Work task — Could you find every line in the entries below that holds the word "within" and copy it?

Top of Extracted entries

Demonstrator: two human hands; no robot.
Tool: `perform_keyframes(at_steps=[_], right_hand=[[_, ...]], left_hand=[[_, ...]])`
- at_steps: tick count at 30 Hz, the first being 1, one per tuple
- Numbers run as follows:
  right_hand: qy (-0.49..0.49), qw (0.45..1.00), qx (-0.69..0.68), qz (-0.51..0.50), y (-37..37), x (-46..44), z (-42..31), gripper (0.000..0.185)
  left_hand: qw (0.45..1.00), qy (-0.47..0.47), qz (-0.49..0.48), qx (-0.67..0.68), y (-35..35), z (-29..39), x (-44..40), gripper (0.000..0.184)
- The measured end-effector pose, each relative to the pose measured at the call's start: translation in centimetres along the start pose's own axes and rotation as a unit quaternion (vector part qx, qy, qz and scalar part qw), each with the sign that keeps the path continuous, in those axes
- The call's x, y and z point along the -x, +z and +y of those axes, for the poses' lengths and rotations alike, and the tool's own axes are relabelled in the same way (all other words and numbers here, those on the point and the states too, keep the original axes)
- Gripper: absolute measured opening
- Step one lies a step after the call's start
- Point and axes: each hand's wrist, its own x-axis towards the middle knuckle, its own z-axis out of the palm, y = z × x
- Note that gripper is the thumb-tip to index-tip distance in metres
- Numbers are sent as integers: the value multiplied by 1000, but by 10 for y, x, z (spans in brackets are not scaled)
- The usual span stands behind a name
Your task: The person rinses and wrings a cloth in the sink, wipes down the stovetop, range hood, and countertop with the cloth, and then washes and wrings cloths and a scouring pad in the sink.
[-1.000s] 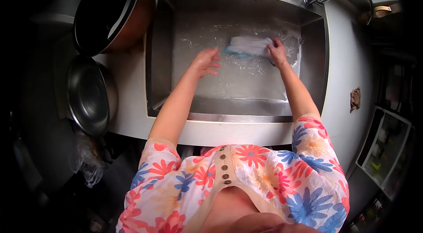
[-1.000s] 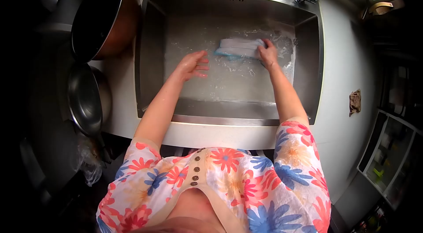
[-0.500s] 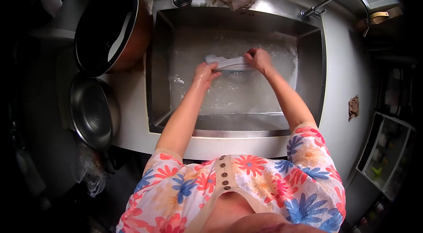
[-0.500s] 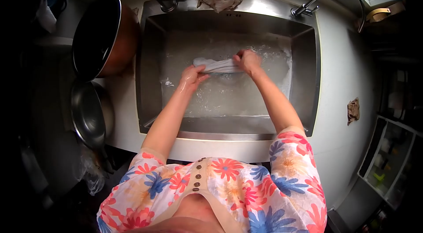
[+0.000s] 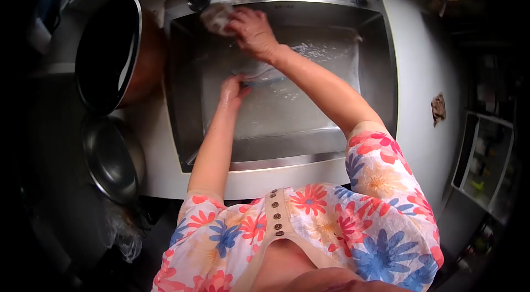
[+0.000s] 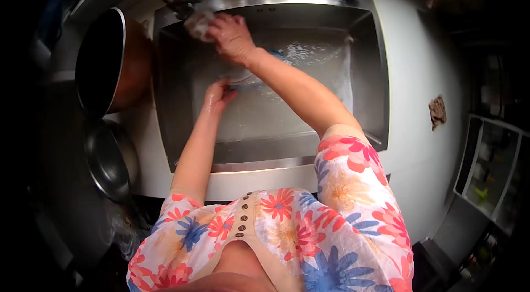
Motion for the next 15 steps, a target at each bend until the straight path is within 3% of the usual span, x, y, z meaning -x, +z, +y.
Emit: perform_keyframes(at_steps=[1, 3, 6, 10, 12, 13, 14, 15], right_hand=[[0, 995, -83, -56, 1, 28, 1, 34], [88, 991, -70, -78, -10, 85, 9, 31], [368, 929, -10, -48, -4, 169, 47, 31], [313, 910, -73, -263, -20, 224, 24, 34], [262, 908, -108, -309, -63, 216, 22, 34], [302, 918, -101, -237, -88, 214, 25, 31], [337, 922, -97, -167, -117, 212, 31, 28], [312, 945, -98, -16, -151, 216, 37, 23]], left_hand=[[1000, -6, -15, 0, -5, 1, -3, 12], [999, -17, -22, 30, -3, 3, -1, 12], [999, -34, -37, -9, -14, -7, -10, 16], [983, 50, -6, -179, 27, -1, 19, 37], [941, 159, -88, -284, 44, -16, 6, 41], [910, 214, -125, -332, 54, -20, -1, 43], [837, 294, -89, -453, 67, -24, 2, 47], [743, 359, -42, -564, 78, -31, 10, 52]])
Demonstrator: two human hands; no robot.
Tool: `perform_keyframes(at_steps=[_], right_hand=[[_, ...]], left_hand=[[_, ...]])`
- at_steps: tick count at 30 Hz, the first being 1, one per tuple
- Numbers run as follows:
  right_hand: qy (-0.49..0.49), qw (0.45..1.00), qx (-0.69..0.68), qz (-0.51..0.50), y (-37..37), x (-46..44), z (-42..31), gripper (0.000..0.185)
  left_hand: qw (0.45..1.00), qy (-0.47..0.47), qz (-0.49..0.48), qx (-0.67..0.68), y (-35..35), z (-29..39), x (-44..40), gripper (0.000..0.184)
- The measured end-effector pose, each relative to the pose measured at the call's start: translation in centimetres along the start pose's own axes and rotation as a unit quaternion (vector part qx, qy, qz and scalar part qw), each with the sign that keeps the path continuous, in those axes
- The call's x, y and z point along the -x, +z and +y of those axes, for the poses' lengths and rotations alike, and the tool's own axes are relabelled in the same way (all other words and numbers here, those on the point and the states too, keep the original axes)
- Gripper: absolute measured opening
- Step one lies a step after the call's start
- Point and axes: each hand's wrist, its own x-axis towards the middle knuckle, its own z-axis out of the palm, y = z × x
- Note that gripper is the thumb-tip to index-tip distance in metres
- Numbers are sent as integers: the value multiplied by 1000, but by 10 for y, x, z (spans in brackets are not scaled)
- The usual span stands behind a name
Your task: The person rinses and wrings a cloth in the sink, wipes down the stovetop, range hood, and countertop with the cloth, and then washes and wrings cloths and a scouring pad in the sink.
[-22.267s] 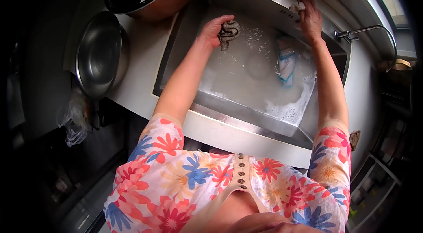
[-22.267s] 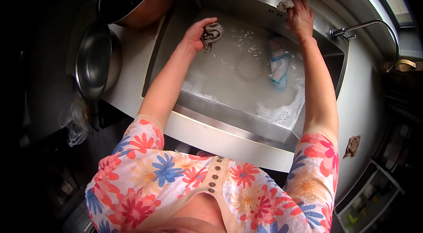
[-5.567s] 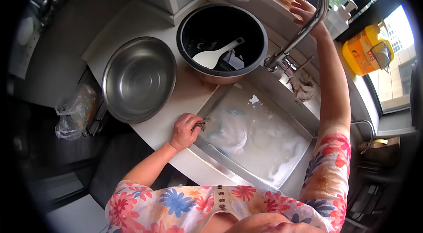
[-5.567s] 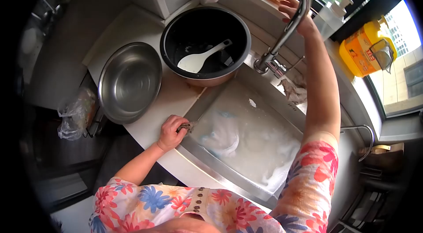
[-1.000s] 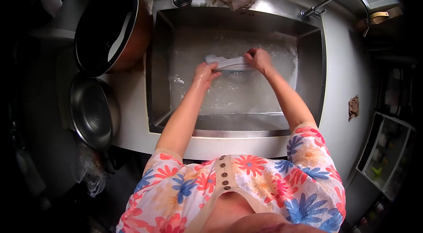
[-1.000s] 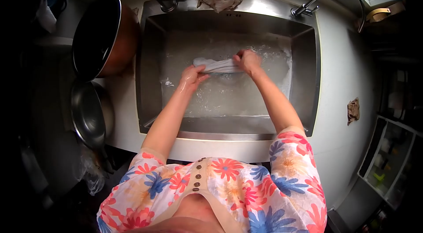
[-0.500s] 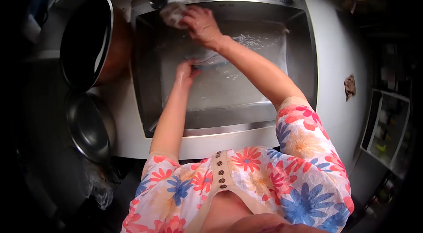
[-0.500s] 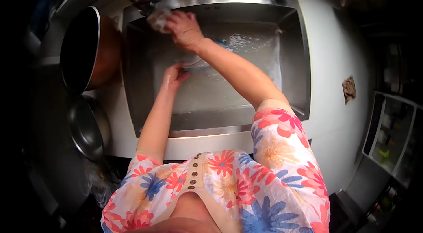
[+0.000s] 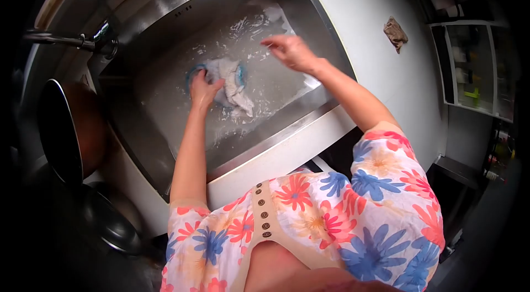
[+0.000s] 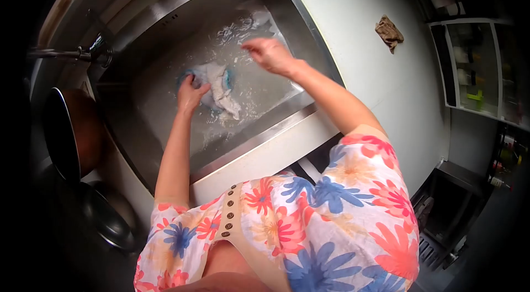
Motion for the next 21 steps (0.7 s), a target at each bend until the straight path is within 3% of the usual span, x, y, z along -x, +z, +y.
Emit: perform_keyframes(at_steps=[2, 4, 6, 9, 11, 12, 14, 17, 19, 20, 21], right_hand=[[61, 985, 5, 160, -76, 13, 7, 19], [107, 951, 69, 283, -142, 36, 32, 20], [162, 917, 193, 310, -178, 63, 65, 21], [123, 975, 29, 185, -134, 53, 32, 20], [110, 991, -76, 9, -68, 26, 15, 19], [83, 993, -20, -81, -38, 10, 2, 21], [93, 989, -7, -117, 42, -15, 29, 29], [25, 957, 116, -266, 118, -22, 46, 35], [-9, 917, 149, -371, 135, -21, 26, 36], [12, 930, 122, -346, 130, -23, 18, 35], [28, 941, 93, -325, 118, -27, 10, 33]], left_hand=[[985, 50, -39, -159, 9, 23, 11, 62], [988, -31, -106, -108, 27, 20, 2, 55], [985, -46, -160, -34, 19, 28, 2, 44], [969, -76, -220, 78, 6, 36, 6, 31], [949, -100, -254, 156, 3, 23, 0, 26], [947, -128, -230, 183, -6, 17, 0, 26], [937, -179, -179, 239, -28, 6, -2, 25], [946, -299, -63, 105, -46, -39, 8, 35], [961, -241, -91, 102, -42, -67, 9, 29], [966, -215, -100, 100, -56, -65, 16, 25], [950, -224, -106, 192, -65, -60, 21, 25]])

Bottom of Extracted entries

Your response —
Motion for the next 15 steps, a target at each bend until the straight path is within 3% of the usual span, x, y, z meaning -x, +z, +y.
Motion for the next 21 steps (0.7 s), a target at each bend until the straight path is within 3% of the usual span, x, y, z along -x, +z, +y.

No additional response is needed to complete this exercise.